Foi nesse movimento que, em 1997, se trouxe ao Brasil a alienação fiduciária em garantia, modernizando as funções e utilidades já existentes na hipoteca imobiliária e cujas principais atrações seriam a segurança do credor e a celeridade na retomada do bem em caso de inadimplência.
E foi esse último aspecto que, finalmente, foi julgado pelo STF: é válida a execução da alienação fiduciária pela via extrajudicial ou, se preferirem, é lícito ao credor retomar o imóvel alienado desta forma sem precisar da intervenção do Estado-Juiz para tanto.
Isso, todavia, não afasta a existência de um processo (administrativo), menos ainda o direito de defesa e, se necessária, a intervenção do Poder Judiciário. Para entender isso, é importante entendermos essa ferramenta como um todo e compreender que ela foi pensada para funcionar e se resolver, pelo pagamento ou cobrança da dívida, perante o Registro Imobiliário.

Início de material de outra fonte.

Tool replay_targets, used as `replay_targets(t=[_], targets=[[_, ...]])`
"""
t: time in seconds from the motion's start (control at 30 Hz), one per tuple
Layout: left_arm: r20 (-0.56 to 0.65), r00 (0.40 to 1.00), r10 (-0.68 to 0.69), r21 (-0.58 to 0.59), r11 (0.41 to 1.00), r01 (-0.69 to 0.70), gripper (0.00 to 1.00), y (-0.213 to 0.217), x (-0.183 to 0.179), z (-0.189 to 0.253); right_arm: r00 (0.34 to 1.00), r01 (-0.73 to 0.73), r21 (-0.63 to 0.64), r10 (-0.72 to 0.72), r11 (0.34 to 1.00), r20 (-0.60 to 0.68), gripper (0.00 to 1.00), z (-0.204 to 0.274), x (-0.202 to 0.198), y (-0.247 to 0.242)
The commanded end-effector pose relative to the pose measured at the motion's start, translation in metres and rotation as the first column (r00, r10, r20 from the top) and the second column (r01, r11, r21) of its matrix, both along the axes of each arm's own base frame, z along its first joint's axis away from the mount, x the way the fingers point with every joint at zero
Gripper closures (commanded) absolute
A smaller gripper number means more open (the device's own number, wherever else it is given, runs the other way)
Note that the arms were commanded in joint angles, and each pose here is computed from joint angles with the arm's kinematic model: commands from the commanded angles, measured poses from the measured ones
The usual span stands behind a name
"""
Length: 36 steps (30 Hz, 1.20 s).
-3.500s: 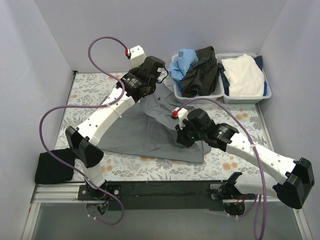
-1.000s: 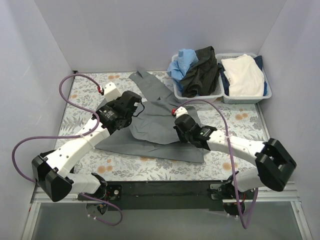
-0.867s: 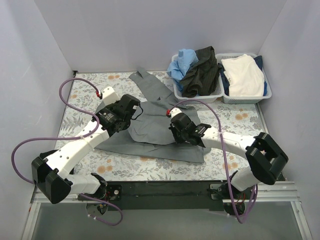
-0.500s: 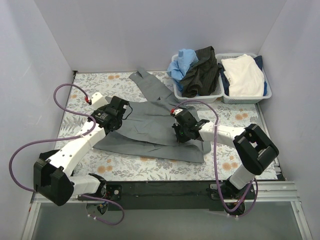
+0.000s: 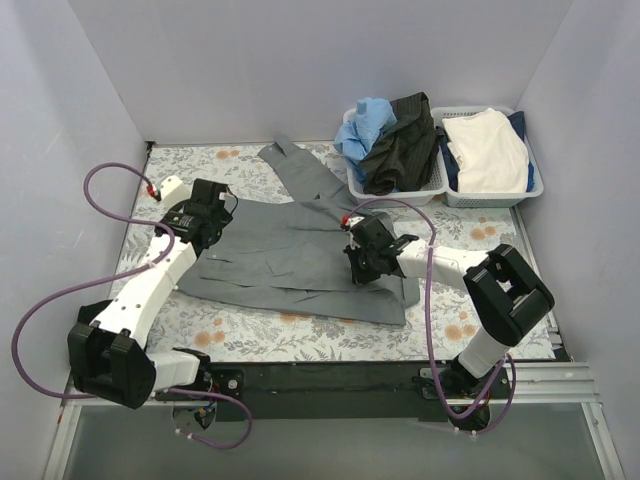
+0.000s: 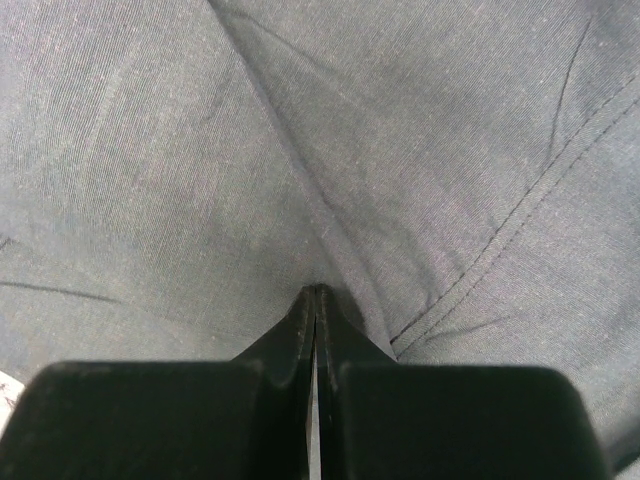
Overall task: Fold and stack the long sleeve shirts
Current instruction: Fold the shirt
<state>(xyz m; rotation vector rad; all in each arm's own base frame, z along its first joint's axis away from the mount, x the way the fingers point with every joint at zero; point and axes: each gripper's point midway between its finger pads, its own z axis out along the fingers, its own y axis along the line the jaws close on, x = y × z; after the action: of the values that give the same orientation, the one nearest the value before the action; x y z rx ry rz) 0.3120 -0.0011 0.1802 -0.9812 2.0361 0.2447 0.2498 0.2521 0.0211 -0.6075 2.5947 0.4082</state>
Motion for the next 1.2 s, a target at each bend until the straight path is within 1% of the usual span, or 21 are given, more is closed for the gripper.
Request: replay_targets(t=[0.0,0.07,0.1,0.13,0.2,0.23,0.27,0.33,0.37,0.43,0.47,0.53,0.57,0.67,0.73,0.77,0.8,0.93,1.03,1.07,1.17], targets=[[0.100,0.958,-0.269,-0.046,0.961,0.274,0.17,-0.046,0.059,0.034,0.976,-0.027,-0.185,-0.014,0.982,-0.216,0.99,-0.029,-0.060,-0.063],[0.117,0.937,-0.329,-0.076,0.938,0.338,0.16,-0.064,0.078,0.043,0.961,-0.036,-0.189,-0.018,0.981,-0.275,0.99,-0.026,-0.076,-0.073],[0.124,0.910,-0.397,-0.101,0.907,0.409,0.16,-0.079,0.088,0.041,0.954,-0.041,-0.191,-0.018,0.981,-0.299,0.99,-0.026,-0.085,-0.078],[0.088,0.901,-0.425,-0.124,0.893,0.433,0.16,-0.089,0.100,0.024,0.940,-0.052,-0.200,-0.020,0.979,-0.341,0.99,-0.026,-0.097,-0.083],[0.133,0.867,-0.480,-0.166,0.852,0.497,0.17,-0.111,0.124,0.033,0.912,-0.072,-0.163,-0.001,0.984,-0.411,0.99,-0.025,-0.118,-0.085],[0.094,0.868,-0.488,-0.187,0.848,0.497,0.17,-0.118,0.137,0.013,0.901,-0.080,-0.150,0.007,0.986,-0.433,0.99,-0.025,-0.126,-0.086],[0.091,0.865,-0.493,-0.196,0.843,0.501,0.17,-0.123,0.145,0.009,0.888,-0.084,-0.135,0.013,0.987,-0.459,0.99,-0.023,-0.134,-0.086],[0.083,0.878,-0.471,-0.195,0.856,0.478,0.18,-0.125,0.163,0.007,0.902,-0.071,-0.118,0.014,0.990,-0.432,0.99,-0.016,-0.132,-0.086],[0.033,0.886,-0.462,-0.198,0.866,0.459,0.18,-0.124,0.170,-0.015,0.923,-0.055,-0.136,-0.002,0.989,-0.384,0.97,-0.012,-0.123,-0.087],[-0.008,0.901,-0.434,-0.153,0.891,0.427,0.19,-0.114,0.178,-0.022,0.968,0.000,-0.098,-0.025,0.995,-0.250,0.88,0.018,-0.093,-0.076],[-0.051,0.901,-0.431,-0.140,0.897,0.420,0.19,-0.111,0.182,-0.038,0.984,0.042,-0.099,-0.058,0.994,-0.170,0.79,0.032,-0.075,-0.075],[-0.103,0.909,-0.405,-0.089,0.914,0.397,0.22,-0.098,0.185,-0.043,0.992,0.124,-0.018,-0.125,0.992,-0.012,0.71,0.074,-0.035,-0.064],[-0.131,0.906,-0.403,-0.088,0.915,0.394,0.23,-0.094,0.184,-0.048,0.984,0.171,-0.001,-0.171,0.985,0.042,0.58,0.087,-0.021,-0.065],[-0.171,0.906,-0.388,-0.087,0.921,0.379,0.28,-0.081,0.183,-0.059,0.943,0.294,0.043,-0.297,0.955,0.152,0.54,0.116,0.027,-0.074],[-0.196,0.909,-0.368,-0.091,0.930,0.357,0.30,-0.069,0.180,-0.069,0.918,0.366,0.017,-0.364,0.930,0.156,0.52,0.109,0.054,-0.087],[-0.202,0.908,-0.368,-0.096,0.930,0.356,0.30,-0.067,0.180,-0.072,0.911,0.375,0.026,-0.374,0.927,0.171,0.51,0.115,0.069,-0.087],[-0.207,0.908,-0.364,-0.102,0.931,0.350,0.31,-0.063,0.180,-0.076,0.914,0.380,-0.020,-0.372,0.925,0.161,0.50,0.100,0.079,-0.090],[-0.223,0.903,-0.367,-0.145,0.929,0.341,0.35,-0.049,0.179,-0.096,0.893,0.412,-0.054,-0.391,0.910,0.223,0.49,0.088,0.124,-0.096],[-0.222,0.894,-0.388,-0.160,0.919,0.360,0.36,-0.048,0.179,-0.107,0.877,0.443,-0.061,-0.418,0.895,0.239,0.49,0.075,0.137,-0.101],[-0.225,0.891,-0.395,-0.165,0.916,0.365,0.37,-0.048,0.181,-0.114,0.865,0.452,-0.035,-0.428,0.891,0.261,0.50,0.075,0.145,-0.100],[-0.243,0.882,-0.403,-0.171,0.913,0.370,0.38,-0.047,0.183,-0.126,0.853,0.475,-0.023,-0.454,0.879,0.257,0.50,0.066,0.149,-0.102]])
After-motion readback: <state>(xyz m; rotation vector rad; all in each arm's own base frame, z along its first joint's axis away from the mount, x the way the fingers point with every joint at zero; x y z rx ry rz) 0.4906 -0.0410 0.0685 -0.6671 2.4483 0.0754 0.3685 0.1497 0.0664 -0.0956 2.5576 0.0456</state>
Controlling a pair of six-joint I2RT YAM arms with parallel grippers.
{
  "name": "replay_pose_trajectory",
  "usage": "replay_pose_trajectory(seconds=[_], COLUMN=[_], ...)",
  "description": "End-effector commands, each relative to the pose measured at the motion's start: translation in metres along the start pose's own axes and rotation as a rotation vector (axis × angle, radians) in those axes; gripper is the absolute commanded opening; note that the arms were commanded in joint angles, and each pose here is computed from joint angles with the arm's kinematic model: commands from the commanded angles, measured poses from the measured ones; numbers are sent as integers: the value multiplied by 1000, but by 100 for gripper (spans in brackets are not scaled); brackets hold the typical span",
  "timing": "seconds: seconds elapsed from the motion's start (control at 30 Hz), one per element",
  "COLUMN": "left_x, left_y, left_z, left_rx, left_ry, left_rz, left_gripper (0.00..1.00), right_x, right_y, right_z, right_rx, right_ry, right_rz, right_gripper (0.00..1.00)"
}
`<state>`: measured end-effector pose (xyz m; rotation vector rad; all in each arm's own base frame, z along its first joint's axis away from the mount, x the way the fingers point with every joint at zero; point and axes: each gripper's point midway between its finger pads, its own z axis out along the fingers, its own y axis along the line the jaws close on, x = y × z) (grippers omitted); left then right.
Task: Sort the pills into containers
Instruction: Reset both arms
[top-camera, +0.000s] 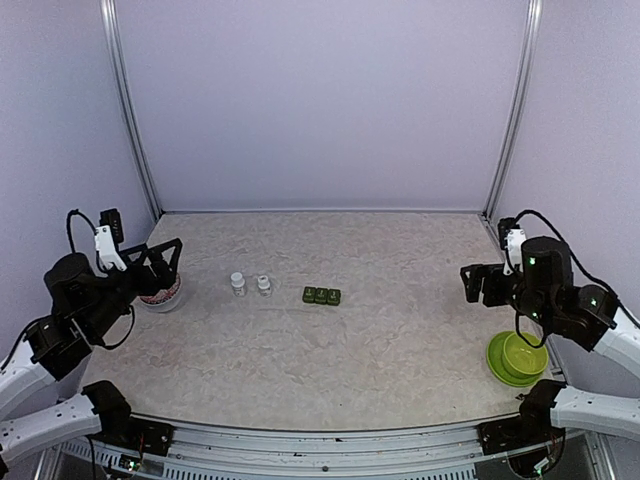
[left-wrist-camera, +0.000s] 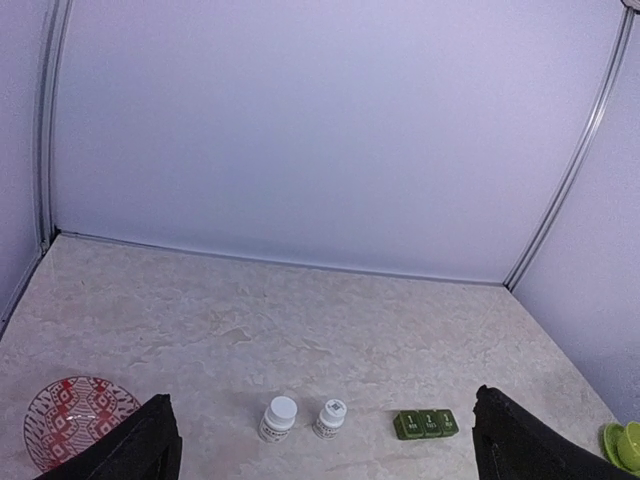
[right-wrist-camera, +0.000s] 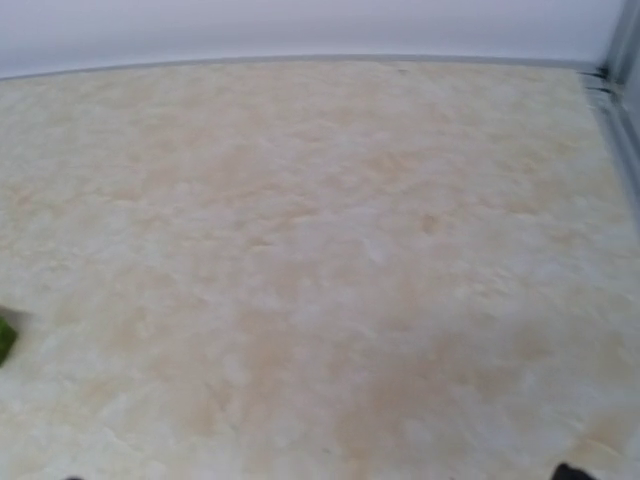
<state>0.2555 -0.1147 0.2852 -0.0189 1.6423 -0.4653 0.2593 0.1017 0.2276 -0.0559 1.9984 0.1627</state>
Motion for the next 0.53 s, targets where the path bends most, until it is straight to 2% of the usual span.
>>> replay_pose_trajectory(seconds=[0.0,0.2,0.5], left_x=[5,2,-6], left_y=[15,19,22], left_z=[-13,-15,-22], left_rx=[-40,-68,-86], left_ry=[9,52,58], left_rz=[53,104,122], left_gripper=[99,99,99], right_x=[-15,-32,-28], right_y=[-28,-34,-37], right_z=[-22,-38,-34], right_rx=[114,116,139], right_ry=[-32,-113,-99], right_rz=[35,55,71], right_gripper=[100,100,100])
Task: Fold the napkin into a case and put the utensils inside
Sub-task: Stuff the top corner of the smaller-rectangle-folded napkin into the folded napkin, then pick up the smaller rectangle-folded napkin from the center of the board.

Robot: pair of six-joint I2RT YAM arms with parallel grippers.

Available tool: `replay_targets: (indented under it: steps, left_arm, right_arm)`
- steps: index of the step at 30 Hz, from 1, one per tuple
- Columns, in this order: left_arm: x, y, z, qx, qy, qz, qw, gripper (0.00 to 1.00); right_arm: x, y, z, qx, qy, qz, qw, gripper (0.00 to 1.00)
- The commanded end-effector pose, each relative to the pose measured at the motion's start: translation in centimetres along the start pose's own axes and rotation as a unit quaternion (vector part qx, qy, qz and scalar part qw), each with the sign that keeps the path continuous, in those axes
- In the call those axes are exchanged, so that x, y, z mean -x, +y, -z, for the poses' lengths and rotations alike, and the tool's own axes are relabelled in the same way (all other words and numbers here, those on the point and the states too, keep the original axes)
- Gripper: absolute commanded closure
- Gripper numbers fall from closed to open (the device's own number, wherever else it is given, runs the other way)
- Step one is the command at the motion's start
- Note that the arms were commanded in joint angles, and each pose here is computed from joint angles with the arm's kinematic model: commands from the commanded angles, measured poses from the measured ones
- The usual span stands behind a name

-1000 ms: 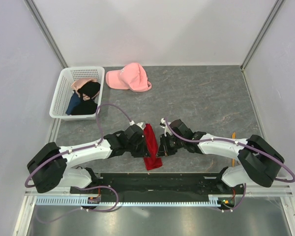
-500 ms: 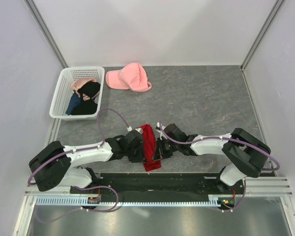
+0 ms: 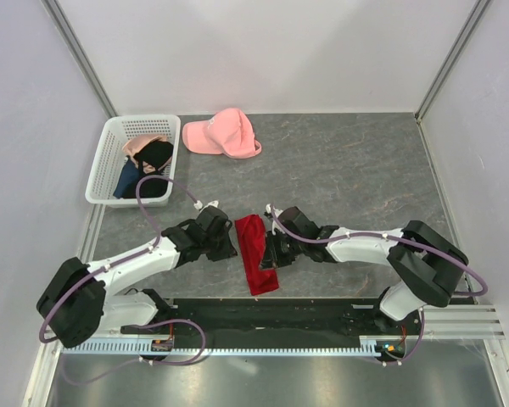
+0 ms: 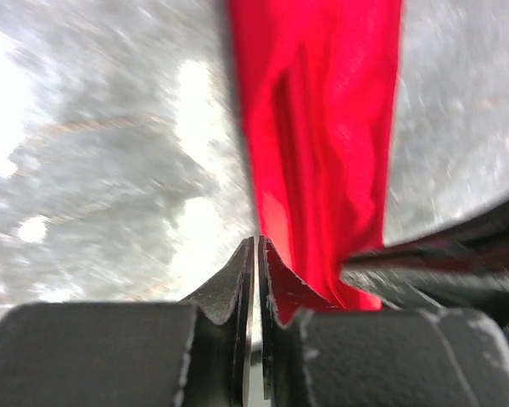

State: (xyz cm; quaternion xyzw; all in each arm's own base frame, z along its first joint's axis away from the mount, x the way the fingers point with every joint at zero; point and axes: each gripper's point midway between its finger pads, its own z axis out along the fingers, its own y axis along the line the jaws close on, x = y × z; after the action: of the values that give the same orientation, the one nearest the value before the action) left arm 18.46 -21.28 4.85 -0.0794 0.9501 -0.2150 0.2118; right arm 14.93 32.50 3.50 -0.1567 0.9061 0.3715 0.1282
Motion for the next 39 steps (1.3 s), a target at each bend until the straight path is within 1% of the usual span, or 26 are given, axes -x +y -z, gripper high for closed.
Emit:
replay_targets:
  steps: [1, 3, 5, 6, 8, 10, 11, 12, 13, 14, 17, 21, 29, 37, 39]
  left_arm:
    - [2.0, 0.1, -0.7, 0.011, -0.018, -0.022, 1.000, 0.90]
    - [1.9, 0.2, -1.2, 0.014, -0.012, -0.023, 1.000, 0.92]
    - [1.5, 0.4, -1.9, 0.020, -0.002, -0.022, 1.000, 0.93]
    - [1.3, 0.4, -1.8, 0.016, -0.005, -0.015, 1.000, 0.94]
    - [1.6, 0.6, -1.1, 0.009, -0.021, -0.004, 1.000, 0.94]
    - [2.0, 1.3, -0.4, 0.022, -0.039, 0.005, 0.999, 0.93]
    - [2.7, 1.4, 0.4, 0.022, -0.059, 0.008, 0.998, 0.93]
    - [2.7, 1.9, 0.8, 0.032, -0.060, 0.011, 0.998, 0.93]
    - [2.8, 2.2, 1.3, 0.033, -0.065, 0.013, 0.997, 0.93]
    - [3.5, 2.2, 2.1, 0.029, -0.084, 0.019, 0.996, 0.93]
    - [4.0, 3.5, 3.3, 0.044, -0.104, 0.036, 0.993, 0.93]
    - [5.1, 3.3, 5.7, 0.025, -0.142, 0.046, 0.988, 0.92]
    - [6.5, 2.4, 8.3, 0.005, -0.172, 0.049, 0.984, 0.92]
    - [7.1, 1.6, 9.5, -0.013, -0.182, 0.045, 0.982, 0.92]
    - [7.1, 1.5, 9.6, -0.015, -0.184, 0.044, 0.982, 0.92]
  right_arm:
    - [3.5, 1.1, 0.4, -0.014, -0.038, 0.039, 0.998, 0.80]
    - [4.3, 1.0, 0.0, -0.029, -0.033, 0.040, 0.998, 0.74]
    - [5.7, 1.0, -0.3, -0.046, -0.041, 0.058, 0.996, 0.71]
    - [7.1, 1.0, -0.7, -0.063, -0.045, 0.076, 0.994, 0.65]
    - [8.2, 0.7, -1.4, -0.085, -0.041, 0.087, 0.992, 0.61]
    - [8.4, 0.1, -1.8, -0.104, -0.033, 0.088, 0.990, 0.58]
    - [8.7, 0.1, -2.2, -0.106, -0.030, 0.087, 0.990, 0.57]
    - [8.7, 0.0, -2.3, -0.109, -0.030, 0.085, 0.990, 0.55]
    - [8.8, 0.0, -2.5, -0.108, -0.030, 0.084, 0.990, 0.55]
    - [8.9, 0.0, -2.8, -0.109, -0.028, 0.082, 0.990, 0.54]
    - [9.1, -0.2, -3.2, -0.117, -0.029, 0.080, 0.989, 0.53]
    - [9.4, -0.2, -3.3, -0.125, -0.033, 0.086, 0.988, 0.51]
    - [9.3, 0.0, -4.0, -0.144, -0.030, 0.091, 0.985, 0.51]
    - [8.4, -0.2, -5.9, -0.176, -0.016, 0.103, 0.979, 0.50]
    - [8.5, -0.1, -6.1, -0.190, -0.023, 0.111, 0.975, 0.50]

Quando se decide negociar um imóvel com pagamentos parcelados, vendedor e comprador – mais aquele do que este, é verdade –, sendo o mais correto a realização desta transação por escritura pública que seja levada a registro no Cartório de Imóveis, indicando nesse ato como o pagamento foi ou será feito, quais as garantias dessa operação, taxas de juros, multas e demais condições desse negócio.
Mas, espere: se levarmos a registro a venda e compra parcelada, o comprador passa a ser dono do imóvel, mesmo não tendo pagado o preço total? E se deixar de honrar suas obrigações?
É aqui que a alienação fiduciária mostra sua beleza: junto do registro desta venda e compra, o comprador – e novo “proprietário” do bem – transfere “de volta” a propriedade ao credor fiduciário, vinculando essa “transferência” ao pagamento do preço acordado entre eles, recebendo-a de volta assim que pagar integralmente o quanto combinado.
De forma prática – e desde já alertando que se trata de um exemplo, portanto, não exata expressão dessa ferramenta –, a Alienação Fiduciária trouxe para o registro aquilo que muitos vendedores já faziam por meio de “contrato particular”, dando a posse ao comprador com a assinatura do contrato, mas deixando a escritura e a transferência da propriedade apenas para quando quitado o preço combinado.
Poderíamos citar diversos benefícios desta operação – indiscutivelmente mais segura a todos os envolvidos que o “contrato particular” – mas vamos focar naquilo que foi objeto de decisão pelo STF, isto é, a retomada do imóvel do inadimplente.
Registrada a alienação fiduciária, caso o devedor atrase a pagar qualquer das parcelas combinadas, o credor pode instaurar um procedimento perante o Cartório de Registro de Imóveis onde foi registrada a transação (e onde o imóvel está registrado), indicando o valor da dívida, a(s) parcela(s) em atraso e seus acréscimos contratuais, requerendo que o devedor seja intimado a pagar a obrigação, sob pena de se consolidar a propriedade em nome do credor – ou seja, ser o imóvel retomado.
Note, caro leitor, que essa retomada não é arbitrária, muito menos feita sem a participação do devedor: é requisito essencial a intimação dele para pagar a dívida no prazo de 15 dias, antes que se possa falar em consolidação da propriedade.
E, obviamente, tendo justo motivo e/ou argumentos relevantes, o devedor poderá questionar essa intimação, tanto perante o Cartório de Registro de Imóveis, quanto perante o Poder Judiciário, defendendo-se do pedido de cobrança realizada.
Exatamente por essas razões que o Supremo Tribunal Federal considerou válido esse procedimento: ainda que sem a intervenção do Poder Judiciário é assegurado ao devedor não só a possibilidade de se defender, mas também de buscar a Justiça, caso entenda-se prejudicado ou ilegal o pedido realizado pelo credor.
Agora, se o devedor, ciente da sua dívida e do seu não pagamento, não acionar o Poder Judiciário, obviamente, perderá a propriedade do bem – não por faltar-lhe acesso à Justiça, mas sim por ter descumprido o contrato assinado.
Por isso, caro leitor, vale a pergunta: será mesmo relevante, nessa decisão do Supremo Tribunal Federal, a convalidação desta regra? Ou deveríamos nos assustar por termos demorado mais de 25 anos para tanto?